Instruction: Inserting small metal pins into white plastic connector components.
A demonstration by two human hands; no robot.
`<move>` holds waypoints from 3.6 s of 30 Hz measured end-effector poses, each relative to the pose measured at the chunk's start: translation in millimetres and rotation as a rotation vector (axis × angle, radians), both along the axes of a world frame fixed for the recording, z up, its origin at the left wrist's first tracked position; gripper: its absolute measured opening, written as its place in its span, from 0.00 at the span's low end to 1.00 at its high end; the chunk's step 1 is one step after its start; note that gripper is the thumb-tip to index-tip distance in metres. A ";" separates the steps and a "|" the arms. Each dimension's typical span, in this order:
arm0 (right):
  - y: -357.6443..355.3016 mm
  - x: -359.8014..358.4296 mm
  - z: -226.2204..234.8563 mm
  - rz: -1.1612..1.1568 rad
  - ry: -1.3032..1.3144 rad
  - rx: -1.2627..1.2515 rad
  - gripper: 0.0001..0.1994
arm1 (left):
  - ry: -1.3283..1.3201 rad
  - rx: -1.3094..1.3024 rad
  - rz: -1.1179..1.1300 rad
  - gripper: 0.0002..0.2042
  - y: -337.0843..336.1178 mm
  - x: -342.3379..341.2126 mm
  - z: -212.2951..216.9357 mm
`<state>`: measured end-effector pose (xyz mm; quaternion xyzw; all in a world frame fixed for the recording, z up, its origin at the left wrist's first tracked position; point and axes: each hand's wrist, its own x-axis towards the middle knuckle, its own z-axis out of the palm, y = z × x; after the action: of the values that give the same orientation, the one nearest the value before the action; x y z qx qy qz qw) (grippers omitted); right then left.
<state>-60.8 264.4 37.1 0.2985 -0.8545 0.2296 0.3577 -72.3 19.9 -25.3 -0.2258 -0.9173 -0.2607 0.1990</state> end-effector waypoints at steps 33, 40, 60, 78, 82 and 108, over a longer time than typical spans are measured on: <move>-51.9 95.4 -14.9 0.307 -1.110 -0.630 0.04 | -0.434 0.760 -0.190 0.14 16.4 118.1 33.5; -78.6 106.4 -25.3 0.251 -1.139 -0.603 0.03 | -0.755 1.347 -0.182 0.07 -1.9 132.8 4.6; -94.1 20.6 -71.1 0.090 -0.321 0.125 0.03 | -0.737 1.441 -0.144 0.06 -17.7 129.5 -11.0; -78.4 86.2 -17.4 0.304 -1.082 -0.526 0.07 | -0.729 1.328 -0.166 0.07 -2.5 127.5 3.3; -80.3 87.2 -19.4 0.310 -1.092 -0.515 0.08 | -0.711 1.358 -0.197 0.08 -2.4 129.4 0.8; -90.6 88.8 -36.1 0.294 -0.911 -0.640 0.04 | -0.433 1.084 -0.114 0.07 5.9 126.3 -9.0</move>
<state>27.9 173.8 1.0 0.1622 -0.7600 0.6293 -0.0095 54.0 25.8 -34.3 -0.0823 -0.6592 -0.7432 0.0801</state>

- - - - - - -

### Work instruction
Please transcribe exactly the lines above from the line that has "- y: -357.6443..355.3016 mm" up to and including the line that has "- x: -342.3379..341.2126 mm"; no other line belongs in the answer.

### Output for this task
  - y: -357.6443..355.3016 mm
  - x: -359.8014..358.4296 mm
  - z: -226.2204..234.8563 mm
  - rz: -1.1612..1.1568 rad
  - ry: -1.3032..1.3144 rad
  - rx: -1.2627..1.2515 rad
  - gripper: 0.0001..0.1994
arm1 (left):
  - ry: -1.3283..1.3201 rad
  - rx: -1.3094..1.3024 rad
  - rz: -1.1179..1.1300 rad
  - gripper: 0.0002..0.2042
  - y: -337.0843..336.1178 mm
  - x: -342.3379..341.2126 mm

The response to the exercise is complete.